Assignment -> Write out all of the records, keeping each one exactly as written.

Data supplied ->

● ● ● ●

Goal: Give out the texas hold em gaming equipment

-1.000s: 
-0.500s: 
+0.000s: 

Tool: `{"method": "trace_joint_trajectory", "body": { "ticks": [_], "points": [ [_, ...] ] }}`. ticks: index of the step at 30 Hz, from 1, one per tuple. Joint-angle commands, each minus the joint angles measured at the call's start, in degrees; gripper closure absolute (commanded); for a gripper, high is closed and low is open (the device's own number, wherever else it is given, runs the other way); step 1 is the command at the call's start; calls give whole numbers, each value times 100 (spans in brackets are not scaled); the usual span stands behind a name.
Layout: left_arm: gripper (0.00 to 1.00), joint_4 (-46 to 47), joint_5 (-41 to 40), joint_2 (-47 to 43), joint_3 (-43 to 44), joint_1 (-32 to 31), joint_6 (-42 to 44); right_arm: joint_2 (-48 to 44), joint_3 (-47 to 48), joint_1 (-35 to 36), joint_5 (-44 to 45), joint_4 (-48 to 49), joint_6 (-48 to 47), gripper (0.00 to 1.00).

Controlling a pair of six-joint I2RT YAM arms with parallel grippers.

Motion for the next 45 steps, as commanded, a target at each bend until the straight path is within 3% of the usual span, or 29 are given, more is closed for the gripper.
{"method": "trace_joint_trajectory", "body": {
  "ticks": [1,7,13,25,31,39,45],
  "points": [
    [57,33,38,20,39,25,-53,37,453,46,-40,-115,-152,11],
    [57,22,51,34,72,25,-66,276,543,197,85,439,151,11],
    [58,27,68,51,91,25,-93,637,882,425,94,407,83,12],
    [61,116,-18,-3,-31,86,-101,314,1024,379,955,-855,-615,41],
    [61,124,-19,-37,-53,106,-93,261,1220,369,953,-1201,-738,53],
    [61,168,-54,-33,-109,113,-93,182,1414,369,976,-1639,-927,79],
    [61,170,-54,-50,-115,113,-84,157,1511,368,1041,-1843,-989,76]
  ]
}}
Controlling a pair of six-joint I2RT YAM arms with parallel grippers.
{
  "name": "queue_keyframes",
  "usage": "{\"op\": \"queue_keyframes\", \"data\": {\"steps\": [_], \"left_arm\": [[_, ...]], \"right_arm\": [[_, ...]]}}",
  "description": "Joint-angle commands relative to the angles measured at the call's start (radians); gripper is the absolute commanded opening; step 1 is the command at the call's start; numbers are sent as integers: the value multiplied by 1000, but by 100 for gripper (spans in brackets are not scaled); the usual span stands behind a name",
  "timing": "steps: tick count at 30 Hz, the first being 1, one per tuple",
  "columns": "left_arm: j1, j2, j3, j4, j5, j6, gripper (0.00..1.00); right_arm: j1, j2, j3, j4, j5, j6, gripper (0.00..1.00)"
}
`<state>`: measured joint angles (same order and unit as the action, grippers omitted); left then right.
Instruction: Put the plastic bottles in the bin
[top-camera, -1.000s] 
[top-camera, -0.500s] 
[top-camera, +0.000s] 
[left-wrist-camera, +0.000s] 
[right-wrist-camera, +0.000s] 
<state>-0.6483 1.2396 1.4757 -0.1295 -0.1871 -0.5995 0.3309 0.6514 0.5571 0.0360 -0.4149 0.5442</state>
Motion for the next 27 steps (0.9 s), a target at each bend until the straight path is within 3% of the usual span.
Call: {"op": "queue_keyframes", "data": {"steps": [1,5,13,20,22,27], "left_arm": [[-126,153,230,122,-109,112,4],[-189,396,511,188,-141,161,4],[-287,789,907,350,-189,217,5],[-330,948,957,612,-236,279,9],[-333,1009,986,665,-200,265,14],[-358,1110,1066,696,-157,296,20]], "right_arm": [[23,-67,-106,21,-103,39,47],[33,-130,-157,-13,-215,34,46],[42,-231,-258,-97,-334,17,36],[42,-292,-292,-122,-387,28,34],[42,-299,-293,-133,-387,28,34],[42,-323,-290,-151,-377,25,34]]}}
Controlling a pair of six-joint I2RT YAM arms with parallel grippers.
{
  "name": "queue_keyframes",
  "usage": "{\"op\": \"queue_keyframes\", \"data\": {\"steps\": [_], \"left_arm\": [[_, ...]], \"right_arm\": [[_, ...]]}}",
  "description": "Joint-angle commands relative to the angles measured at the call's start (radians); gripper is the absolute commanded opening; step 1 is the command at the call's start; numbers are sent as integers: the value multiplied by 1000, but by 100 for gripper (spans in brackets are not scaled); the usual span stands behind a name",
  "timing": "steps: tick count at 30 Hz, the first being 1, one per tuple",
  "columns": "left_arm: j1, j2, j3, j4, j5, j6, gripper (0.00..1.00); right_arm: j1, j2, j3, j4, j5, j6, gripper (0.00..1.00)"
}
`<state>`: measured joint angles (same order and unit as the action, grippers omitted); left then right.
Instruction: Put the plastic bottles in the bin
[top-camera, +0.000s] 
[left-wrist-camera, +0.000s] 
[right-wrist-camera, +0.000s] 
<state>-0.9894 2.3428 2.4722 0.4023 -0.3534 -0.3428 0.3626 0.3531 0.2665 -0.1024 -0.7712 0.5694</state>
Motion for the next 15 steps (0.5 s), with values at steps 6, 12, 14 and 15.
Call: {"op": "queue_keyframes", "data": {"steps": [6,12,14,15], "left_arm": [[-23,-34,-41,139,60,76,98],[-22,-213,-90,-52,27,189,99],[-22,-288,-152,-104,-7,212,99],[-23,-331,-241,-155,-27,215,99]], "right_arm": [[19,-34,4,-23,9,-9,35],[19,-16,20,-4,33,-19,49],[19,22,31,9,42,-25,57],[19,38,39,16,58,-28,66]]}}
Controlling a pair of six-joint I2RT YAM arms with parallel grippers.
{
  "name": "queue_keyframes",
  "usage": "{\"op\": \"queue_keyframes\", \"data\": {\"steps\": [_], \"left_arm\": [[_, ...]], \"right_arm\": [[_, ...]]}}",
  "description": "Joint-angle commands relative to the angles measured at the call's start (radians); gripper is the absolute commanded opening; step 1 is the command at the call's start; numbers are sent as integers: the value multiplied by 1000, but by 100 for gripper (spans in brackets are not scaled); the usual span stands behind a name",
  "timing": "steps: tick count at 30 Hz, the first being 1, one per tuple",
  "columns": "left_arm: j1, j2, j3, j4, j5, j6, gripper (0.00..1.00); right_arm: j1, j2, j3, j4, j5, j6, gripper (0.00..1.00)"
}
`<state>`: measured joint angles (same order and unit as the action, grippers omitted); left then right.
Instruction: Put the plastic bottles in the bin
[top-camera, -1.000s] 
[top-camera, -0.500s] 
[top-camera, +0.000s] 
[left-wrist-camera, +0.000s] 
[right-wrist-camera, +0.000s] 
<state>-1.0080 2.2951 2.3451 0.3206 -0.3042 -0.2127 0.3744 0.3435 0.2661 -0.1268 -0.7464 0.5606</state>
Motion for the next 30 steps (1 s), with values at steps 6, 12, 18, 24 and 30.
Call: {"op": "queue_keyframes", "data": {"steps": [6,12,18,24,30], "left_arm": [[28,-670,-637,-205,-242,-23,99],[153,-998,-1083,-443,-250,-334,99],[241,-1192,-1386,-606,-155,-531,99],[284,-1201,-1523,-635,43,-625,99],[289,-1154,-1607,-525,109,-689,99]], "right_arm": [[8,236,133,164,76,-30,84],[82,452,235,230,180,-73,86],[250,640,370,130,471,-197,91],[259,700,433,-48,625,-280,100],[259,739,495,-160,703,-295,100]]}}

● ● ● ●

Answer to this exercise ->
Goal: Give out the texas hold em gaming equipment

-1.000s: 
-0.500s: 
+0.000s: 

Tool: `{"method": "trace_joint_trajectory", "body": { "ticks": [_], "points": [ [_, ...] ] }}`. ticks: index of the step at 30 Hz, from 1, one per tuple. Joint-angle commands, each minus the joint angles measured at the call's start, in degrees; gripper closure absolute (commanded); for a gripper, high is closed and low is open (the device's own number, wherever else it is given, runs the other way); step 1 is the command at the call's start; calls give whole numbers, each value times 100 (spans in brackets are not scaled); the usual span stands behind a name.
Layout: left_arm: gripper (0.00 to 1.00), joint_4 (-46 to 47), joint_5 (-41 to 40), joint_2 (-47 to 43), joint_3 (-43 to 44), joint_1 (-32 to 31), joint_6 (-42 to 44); right_arm: joint_2 (-48 to 44), joint_3 (-47 to 48), joint_1 (-35 to 36), joint_5 (-44 to 45), joint_4 (-48 to 49), joint_6 (-48 to 47), gripper (0.00 to 1.00).

Controlling a pair of six-joint I2RT YAM arms with parallel grippers.

Motion for the next 45 steps, as commanded, a target at each bend until the straight path is within 3% of the usual span, or 29 are given, more is closed for the gripper.
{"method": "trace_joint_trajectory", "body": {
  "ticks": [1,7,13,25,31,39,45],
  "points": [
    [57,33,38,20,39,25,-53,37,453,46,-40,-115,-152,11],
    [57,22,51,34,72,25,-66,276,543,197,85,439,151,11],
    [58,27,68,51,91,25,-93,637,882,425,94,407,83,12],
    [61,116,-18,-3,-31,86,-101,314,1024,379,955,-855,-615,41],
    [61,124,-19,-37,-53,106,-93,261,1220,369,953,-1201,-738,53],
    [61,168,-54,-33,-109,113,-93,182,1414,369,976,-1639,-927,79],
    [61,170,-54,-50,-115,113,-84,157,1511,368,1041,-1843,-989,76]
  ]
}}
Controlling a pair of six-joint I2RT YAM arms with parallel grippers.
{
  "name": "queue_keyframes",
  "usage": "{\"op\": \"queue_keyframes\", \"data\": {\"steps\": [_], \"left_arm\": [[_, ...]], \"right_arm\": [[_, ...]]}}",
  "description": "Joint-angle commands relative to the angles measured at the call's start (radians); gripper is the absolute commanded opening; step 1 is the command at the call's start; numbers are sent as integers: the value multiplied by 1000, but by 100 for gripper (spans in brackets are not scaled); the usual span stands behind a name",
  "timing": "steps: tick count at 30 Hz, the first being 1, one per tuple",
  "columns": "left_arm: j1, j2, j3, j4, j5, j6, gripper (0.00..1.00); right_arm: j1, j2, j3, j4, j5, j6, gripper (0.00..1.00)"
}
`<state>`: measured joint angles (same order and unit as the action, grippers omitted); left then right.
Instruction: Put the plastic bottles in the bin
[top-camera, -1.000s] 
[top-camera, -0.500s] 
[top-camera, +0.000s] 
[left-wrist-camera, +0.000s] 
[right-wrist-camera, +0.000s] 
<state>-0.6483 1.2396 1.4757 -0.1295 -0.1871 -0.5995 0.3309 0.6514 0.5571 0.0360 -0.4149 0.5442</state>
Motion for the next 27 steps (0.9 s), a target at each bend until the straight path is within 3% of the usual span.
Call: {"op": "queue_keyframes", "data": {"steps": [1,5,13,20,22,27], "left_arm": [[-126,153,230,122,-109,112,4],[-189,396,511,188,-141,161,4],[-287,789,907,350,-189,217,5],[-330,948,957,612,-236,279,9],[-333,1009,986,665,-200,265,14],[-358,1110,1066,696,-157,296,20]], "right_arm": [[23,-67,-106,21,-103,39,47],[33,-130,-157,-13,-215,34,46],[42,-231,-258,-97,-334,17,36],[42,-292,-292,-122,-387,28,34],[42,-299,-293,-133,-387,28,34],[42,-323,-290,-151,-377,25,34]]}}
Controlling a pair of six-joint I2RT YAM arms with parallel grippers.
{
  "name": "queue_keyframes",
  "usage": "{\"op\": \"queue_keyframes\", \"data\": {\"steps\": [_], \"left_arm\": [[_, ...]], \"right_arm\": [[_, ...]]}}",
  "description": "Joint-angle commands relative to the angles measured at the call's start (radians); gripper is the absolute commanded opening; step 1 is the command at the call's start; numbers are sent as integers: the value multiplied by 1000, but by 100 for gripper (spans in brackets are not scaled); the usual span stands behind a name",
  "timing": "steps: tick count at 30 Hz, the first being 1, one per tuple",
  "columns": "left_arm: j1, j2, j3, j4, j5, j6, gripper (0.00..1.00); right_arm: j1, j2, j3, j4, j5, j6, gripper (0.00..1.00)"
}
`<state>`: measured joint angles (same order and unit as the action, grippers omitted); left then right.
Instruction: Put the plastic bottles in the bin
[top-camera, +0.000s] 
[left-wrist-camera, +0.000s] 
[right-wrist-camera, +0.000s] 
<state>-0.9894 2.3428 2.4722 0.4023 -0.3534 -0.3428 0.3626 0.3531 0.2665 -0.1024 -0.7712 0.5694</state>
Motion for the next 15 steps (0.5 s), with values at steps 6, 12, 14 and 15.
Call: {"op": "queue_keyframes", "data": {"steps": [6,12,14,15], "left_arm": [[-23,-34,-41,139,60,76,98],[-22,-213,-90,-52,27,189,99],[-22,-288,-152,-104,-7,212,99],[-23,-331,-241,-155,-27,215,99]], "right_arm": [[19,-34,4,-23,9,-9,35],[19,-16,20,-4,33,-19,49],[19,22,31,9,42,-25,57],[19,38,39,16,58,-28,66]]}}
Controlling a pair of six-joint I2RT YAM arms with parallel grippers.
{
  "name": "queue_keyframes",
  "usage": "{\"op\": \"queue_keyframes\", \"data\": {\"steps\": [_], \"left_arm\": [[_, ...]], \"right_arm\": [[_, ...]]}}",
  "description": "Joint-angle commands relative to the angles measured at the call's start (radians); gripper is the absolute commanded opening; step 1 is the command at the call's start; numbers are sent as integers: the value multiplied by 1000, but by 100 for gripper (spans in brackets are not scaled); the usual span stands behind a name",
  "timing": "steps: tick count at 30 Hz, the first being 1, one per tuple",
  "columns": "left_arm: j1, j2, j3, j4, j5, j6, gripper (0.00..1.00); right_arm: j1, j2, j3, j4, j5, j6, gripper (0.00..1.00)"
}
`<state>`: measured joint angles (same order and unit as the action, grippers omitted); left then right.
Instruction: Put the plastic bottles in the bin
[top-camera, -1.000s] 
[top-camera, -0.500s] 
[top-camera, +0.000s] 
[left-wrist-camera, +0.000s] 
[right-wrist-camera, +0.000s] 
<state>-1.0080 2.2951 2.3451 0.3206 -0.3042 -0.2127 0.3744 0.3435 0.2661 -0.1268 -0.7464 0.5606</state>
Motion for the next 30 steps (1 s), with values at steps 6, 12, 18, 24 and 30.
Call: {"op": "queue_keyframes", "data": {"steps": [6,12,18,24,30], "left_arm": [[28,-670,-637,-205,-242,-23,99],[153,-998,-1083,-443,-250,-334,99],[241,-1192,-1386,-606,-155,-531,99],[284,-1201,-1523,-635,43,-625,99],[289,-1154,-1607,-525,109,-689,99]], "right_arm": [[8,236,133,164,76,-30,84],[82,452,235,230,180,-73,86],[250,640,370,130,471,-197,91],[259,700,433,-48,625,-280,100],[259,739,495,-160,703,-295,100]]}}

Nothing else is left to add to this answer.